Hey kids, cut class and you could grow up to be like Jerry Rice
NOV 24, 2013 11:03a ET
So kids, remember today's lesson: Jerry Rice might never have become a Hall of Fame football player if he hadn't cut class.
Whoa, don't kill the messenger. Rice is the one who told the story of how he got into the game as a teen.
"I was just playing hookie one day and I was a sophomore and decided not to go to class. And the principal -- normally he does his rounds and I thought I had him down pretty good where he was going to be -- he sort of walked up behind me and scared me," Rice told Huffington Post in a recent return to his hometown of Crawford, Miss. "He noticed I could run real fast. So that's how I got introduced to football. After I got disciplined I got introduced to football and then after that everything just took off for me."
Well, it wasn't overnight success. Rice's post route to the NFL went through little Mississippi Valley State, where he had to prove himself to scouts. Drafted by the 49ers in 1985, he spent the next 20 season breaking almost every wide receiver record in the NFL.
Rice says he honed his great hands by playing video games. OK, not really, kids. He actually worked alongside his dad as a bricklayer. And it's a lot easier to catch footballs when you grew up with people tossing bricks at you.

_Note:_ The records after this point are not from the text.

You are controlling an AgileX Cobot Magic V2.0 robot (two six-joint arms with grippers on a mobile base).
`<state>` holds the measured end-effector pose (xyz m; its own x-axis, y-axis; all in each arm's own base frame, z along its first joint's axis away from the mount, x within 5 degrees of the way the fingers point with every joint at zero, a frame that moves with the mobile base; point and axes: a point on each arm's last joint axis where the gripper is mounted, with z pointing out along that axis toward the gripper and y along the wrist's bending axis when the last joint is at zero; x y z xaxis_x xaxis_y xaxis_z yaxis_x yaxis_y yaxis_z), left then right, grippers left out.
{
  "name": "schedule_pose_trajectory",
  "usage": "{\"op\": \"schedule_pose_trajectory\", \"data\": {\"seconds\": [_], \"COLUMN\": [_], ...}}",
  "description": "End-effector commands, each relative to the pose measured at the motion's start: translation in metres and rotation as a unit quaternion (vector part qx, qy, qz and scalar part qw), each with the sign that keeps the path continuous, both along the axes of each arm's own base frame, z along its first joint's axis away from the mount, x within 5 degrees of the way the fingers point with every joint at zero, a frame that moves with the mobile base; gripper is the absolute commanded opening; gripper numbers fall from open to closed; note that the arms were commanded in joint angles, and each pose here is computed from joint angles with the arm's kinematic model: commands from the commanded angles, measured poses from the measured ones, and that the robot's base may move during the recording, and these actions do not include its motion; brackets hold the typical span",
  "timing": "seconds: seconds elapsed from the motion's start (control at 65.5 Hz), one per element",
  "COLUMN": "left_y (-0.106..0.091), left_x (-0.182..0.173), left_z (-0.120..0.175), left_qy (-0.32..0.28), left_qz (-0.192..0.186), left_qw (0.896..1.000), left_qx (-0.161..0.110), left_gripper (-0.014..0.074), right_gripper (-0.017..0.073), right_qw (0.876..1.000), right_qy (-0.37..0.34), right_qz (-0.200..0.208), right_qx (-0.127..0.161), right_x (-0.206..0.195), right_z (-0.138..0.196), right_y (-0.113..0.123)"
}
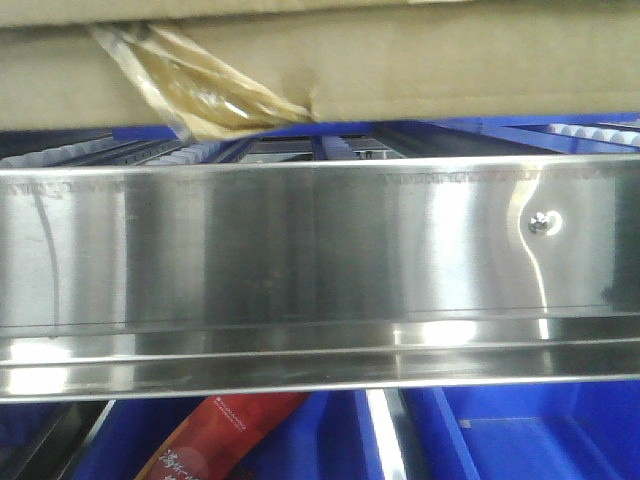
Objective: Grab carton from right shelf to conveyor
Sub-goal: 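Lift the carton with both grippers and pull it off the shelf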
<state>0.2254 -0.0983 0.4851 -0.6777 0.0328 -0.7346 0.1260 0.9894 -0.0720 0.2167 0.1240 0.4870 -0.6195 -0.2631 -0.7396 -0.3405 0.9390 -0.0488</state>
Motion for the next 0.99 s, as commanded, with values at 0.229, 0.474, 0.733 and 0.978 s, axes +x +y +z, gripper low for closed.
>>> {"op": "schedule_pose_trajectory", "data": {"seconds": [0.229,0.474,0.733,0.978], "left_y": [-0.0031,-0.0028,-0.0028,-0.0033], "left_x": [-0.0061,-0.006,-0.006,-0.0051], "left_z": [0.0148,0.0148,0.0148,0.0161], "left_qy": [-0.038,-0.039,-0.039,-0.047], "left_qz": [-0.018,-0.017,-0.017,-0.018], "left_qw": [0.999,0.999,0.999,0.998], "left_qx": [-0.028,-0.027,-0.027,-0.029], "left_gripper": [-0.0017,-0.0017,-0.0017,-0.0017], "right_gripper": [-0.0065,-0.0065,-0.0065,-0.0065], "right_qw": [0.999,0.999,0.998,0.998], "right_qy": [-0.034,-0.041,-0.045,-0.045], "right_qz": [0.021,0.022,0.023,0.023], "right_qx": [0.025,0.029,0.031,0.031], "right_x": [-0.0018,-0.0011,-0.0008,-0.0008], "right_z": [0.0084,0.0095,0.0101,0.0101], "right_y": [0.003,0.0036,0.0039,0.0039]}}
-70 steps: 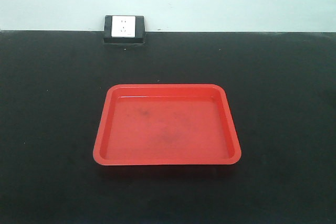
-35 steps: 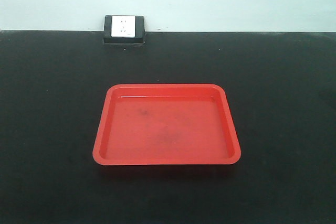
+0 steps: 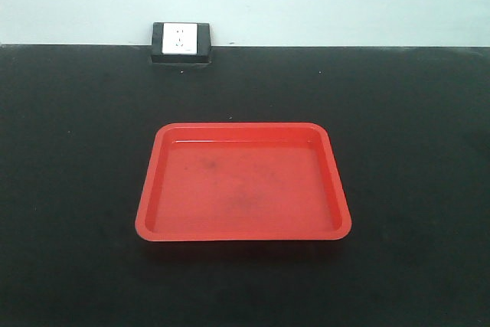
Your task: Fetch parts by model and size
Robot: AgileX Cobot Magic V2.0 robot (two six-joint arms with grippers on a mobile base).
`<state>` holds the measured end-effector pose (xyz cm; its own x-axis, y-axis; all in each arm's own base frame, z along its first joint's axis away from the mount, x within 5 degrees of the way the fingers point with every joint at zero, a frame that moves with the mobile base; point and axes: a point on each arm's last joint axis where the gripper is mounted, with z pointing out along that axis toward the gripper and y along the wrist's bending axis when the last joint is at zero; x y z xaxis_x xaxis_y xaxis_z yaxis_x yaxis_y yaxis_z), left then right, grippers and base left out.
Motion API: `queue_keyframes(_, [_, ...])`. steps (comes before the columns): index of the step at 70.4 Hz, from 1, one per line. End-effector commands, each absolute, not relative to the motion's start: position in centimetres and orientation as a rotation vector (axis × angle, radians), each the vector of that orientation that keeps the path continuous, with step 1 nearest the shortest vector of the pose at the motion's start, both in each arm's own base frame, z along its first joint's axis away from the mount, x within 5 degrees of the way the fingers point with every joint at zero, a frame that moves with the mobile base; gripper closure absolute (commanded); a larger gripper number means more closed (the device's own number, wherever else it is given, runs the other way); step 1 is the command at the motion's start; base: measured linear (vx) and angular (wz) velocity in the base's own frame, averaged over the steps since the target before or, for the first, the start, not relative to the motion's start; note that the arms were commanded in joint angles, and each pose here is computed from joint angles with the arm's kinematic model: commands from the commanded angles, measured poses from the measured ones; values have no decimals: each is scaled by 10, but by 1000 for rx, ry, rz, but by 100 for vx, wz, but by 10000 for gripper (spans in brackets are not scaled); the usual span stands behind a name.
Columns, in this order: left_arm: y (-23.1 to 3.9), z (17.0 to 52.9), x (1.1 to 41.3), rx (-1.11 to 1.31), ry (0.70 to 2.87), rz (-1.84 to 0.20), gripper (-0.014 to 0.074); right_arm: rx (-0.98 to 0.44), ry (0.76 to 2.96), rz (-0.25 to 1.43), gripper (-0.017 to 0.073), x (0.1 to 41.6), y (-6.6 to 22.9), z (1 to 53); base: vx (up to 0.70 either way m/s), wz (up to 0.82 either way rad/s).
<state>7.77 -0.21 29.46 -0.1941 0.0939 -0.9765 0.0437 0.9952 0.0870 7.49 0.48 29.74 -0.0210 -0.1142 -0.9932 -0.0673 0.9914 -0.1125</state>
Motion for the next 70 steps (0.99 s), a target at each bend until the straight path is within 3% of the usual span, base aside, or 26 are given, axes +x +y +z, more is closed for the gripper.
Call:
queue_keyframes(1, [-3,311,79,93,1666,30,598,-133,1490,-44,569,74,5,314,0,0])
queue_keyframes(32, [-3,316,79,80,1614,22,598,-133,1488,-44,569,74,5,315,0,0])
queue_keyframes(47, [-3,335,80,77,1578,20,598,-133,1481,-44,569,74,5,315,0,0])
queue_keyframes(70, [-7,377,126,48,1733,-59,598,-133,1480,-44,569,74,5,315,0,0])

"I think with my hands, it was catching a lot of footballs and working with my father during the summer because he would always make me," Rice said. "My father was a bricklayer so I was a helper. My job was to make sure that he had bricks to lay. We used to be on the scaffold where it was 20 feet in the air and my brothers would toss bricks up and I would snatch them out of the air. So that helped with my hand and eye coordination."
And kids, Rice wants to make himself clear: Don't try to follow his example and find your talent while cutting class. Even as his talent was turning legendary, he knew he had to hit the books like he'd never play a down in the NFL.
"I still knew that I had to work hard and hit the books because the opportunity to play in the NFL is not really that big, so I knew I needed something to fall back on," he said. "That's the message I want to send to those kids when I talk to them in person and let them know the most important thing is getting your education."
Jerry Rice Jr. better be listening. The senior receiver at UNLV has all of 10 catches for 73 yards this season. Go to class, Junior.